--- Work instruction ---
Please find the lines in the following records that hold "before", and copy them.

--- Given records ---
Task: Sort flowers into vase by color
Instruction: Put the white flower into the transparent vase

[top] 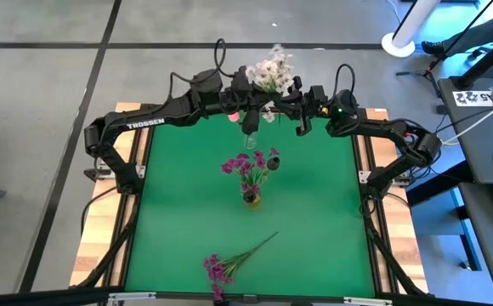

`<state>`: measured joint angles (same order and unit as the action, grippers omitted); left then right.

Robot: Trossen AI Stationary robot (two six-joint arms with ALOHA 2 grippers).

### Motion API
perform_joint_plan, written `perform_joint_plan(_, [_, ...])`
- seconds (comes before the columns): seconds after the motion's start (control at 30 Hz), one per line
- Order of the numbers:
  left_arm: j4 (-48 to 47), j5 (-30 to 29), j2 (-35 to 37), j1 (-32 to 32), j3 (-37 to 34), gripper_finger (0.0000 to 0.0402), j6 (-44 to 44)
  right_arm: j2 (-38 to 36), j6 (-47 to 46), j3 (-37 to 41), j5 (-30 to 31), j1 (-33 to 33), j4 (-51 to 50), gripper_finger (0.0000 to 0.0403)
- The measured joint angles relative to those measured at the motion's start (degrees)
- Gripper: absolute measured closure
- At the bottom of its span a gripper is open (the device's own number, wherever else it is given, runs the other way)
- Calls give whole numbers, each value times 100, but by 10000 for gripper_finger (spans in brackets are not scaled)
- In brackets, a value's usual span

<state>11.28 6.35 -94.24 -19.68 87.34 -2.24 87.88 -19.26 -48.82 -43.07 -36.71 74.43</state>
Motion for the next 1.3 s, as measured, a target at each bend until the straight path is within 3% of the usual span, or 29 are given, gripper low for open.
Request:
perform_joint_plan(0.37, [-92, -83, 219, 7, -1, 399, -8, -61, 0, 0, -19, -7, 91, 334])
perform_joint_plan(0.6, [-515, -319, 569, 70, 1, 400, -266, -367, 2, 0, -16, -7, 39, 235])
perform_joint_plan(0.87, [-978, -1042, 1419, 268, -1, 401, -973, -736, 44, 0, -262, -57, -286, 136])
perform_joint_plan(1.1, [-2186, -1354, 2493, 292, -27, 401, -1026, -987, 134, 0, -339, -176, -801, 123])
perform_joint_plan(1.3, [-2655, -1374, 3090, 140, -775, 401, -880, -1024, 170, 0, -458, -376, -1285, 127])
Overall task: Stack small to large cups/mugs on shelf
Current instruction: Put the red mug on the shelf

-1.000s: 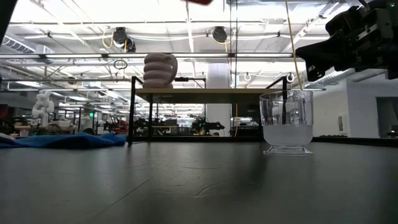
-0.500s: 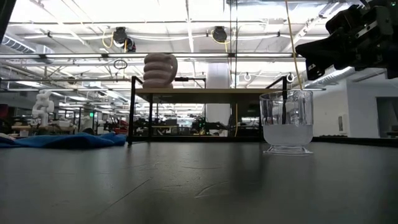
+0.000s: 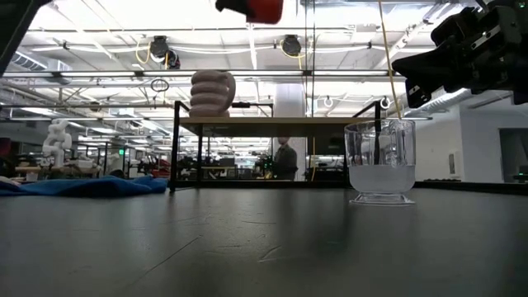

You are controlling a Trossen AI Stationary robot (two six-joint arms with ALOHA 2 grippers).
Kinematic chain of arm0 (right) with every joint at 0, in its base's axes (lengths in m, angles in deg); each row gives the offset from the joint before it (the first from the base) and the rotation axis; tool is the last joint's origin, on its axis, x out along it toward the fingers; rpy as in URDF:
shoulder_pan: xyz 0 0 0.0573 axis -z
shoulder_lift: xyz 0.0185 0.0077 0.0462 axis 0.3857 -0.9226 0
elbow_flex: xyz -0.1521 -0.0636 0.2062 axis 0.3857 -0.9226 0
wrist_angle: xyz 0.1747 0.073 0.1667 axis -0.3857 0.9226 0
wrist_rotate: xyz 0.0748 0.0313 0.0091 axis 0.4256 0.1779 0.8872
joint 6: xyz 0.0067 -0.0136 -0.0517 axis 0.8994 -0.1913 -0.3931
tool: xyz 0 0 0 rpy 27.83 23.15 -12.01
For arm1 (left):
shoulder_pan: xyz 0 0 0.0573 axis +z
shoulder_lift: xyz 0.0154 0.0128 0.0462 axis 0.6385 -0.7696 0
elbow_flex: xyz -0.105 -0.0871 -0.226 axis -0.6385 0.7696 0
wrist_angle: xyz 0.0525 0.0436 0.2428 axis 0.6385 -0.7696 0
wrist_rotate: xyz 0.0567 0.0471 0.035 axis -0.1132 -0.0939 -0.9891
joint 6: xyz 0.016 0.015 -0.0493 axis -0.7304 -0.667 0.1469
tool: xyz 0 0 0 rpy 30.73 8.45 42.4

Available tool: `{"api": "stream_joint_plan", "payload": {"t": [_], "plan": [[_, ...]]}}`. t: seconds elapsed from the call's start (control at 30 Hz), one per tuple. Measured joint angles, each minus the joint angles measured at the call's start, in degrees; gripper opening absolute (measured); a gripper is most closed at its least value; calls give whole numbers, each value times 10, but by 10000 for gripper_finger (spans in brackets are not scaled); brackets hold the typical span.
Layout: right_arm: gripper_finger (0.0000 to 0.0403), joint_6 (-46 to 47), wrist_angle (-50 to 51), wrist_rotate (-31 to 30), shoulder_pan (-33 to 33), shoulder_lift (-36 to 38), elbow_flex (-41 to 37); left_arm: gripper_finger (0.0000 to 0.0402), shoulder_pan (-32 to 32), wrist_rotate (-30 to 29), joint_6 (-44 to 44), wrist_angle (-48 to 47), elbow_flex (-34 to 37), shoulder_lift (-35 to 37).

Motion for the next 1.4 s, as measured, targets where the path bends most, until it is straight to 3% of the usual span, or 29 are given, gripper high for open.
{"api": "stream_joint_plan", "payload": {"t": [0.23,0.53,0.67,0.93,1.17,1.4], "plan": [[0,3,0,0,0,0,0,6,-7,53,4,-107,0,-37],[0,2,-5,0,0,0,0,5,-38,52,-37,-184,0,-85],[0,2,-10,0,0,0,0,5,-50,6,-56,-201,0,-108],[0,6,-22,0,0,0,0,5,-87,-145,-108,-242,0,-129],[0,6,-30,0,0,-4,0,5,-134,-188,-141,-256,-1,-128],[0,2,-31,0,0,-5,0,5,-154,-162,-139,-258,-1,-128]]}}
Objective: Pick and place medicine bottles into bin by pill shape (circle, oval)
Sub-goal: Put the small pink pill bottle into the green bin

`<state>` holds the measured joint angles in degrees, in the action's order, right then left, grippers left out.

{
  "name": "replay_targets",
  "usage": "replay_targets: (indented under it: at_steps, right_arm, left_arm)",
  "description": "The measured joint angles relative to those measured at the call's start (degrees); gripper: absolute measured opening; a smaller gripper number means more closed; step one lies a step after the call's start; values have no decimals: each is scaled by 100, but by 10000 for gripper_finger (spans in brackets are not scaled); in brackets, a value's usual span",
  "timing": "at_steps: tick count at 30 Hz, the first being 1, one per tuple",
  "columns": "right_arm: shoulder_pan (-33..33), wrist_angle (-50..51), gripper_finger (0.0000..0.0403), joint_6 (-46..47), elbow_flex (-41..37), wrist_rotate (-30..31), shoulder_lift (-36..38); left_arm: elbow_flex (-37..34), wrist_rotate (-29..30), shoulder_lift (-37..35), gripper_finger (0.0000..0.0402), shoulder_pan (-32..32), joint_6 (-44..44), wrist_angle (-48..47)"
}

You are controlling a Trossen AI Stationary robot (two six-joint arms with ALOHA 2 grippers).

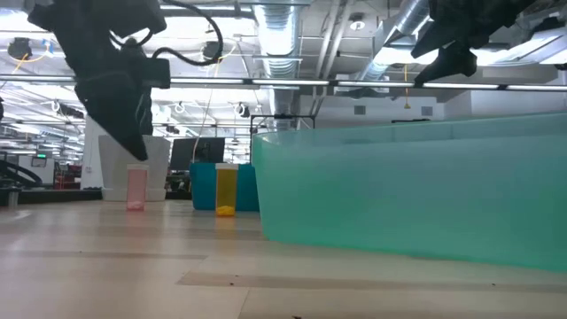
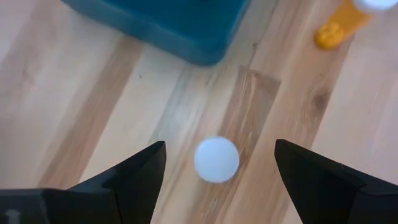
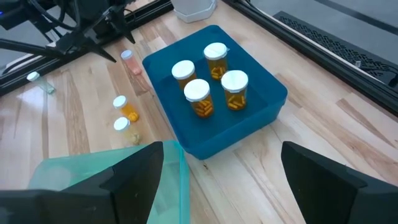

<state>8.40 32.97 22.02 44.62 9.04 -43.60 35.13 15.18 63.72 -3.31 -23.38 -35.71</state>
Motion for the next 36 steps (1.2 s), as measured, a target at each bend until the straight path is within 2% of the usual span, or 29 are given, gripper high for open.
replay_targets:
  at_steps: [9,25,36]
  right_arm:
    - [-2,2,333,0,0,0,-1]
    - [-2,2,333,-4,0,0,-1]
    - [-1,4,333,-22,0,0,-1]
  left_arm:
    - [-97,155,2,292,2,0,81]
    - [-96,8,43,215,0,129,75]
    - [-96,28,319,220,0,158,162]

--- The answer ---
- seconds (comes before the columns): seconds after the motion's start (control at 30 Hz), one per line
Kinematic chain of arm0 (right) with every joint at 0, in its base's axes (lengths in m, angles in deg); each row gives the offset from the joint before it (the first from the base) and the rotation axis; tool is the last joint's origin, on its axis, x out along it toward the fingers; rpy as in URDF:

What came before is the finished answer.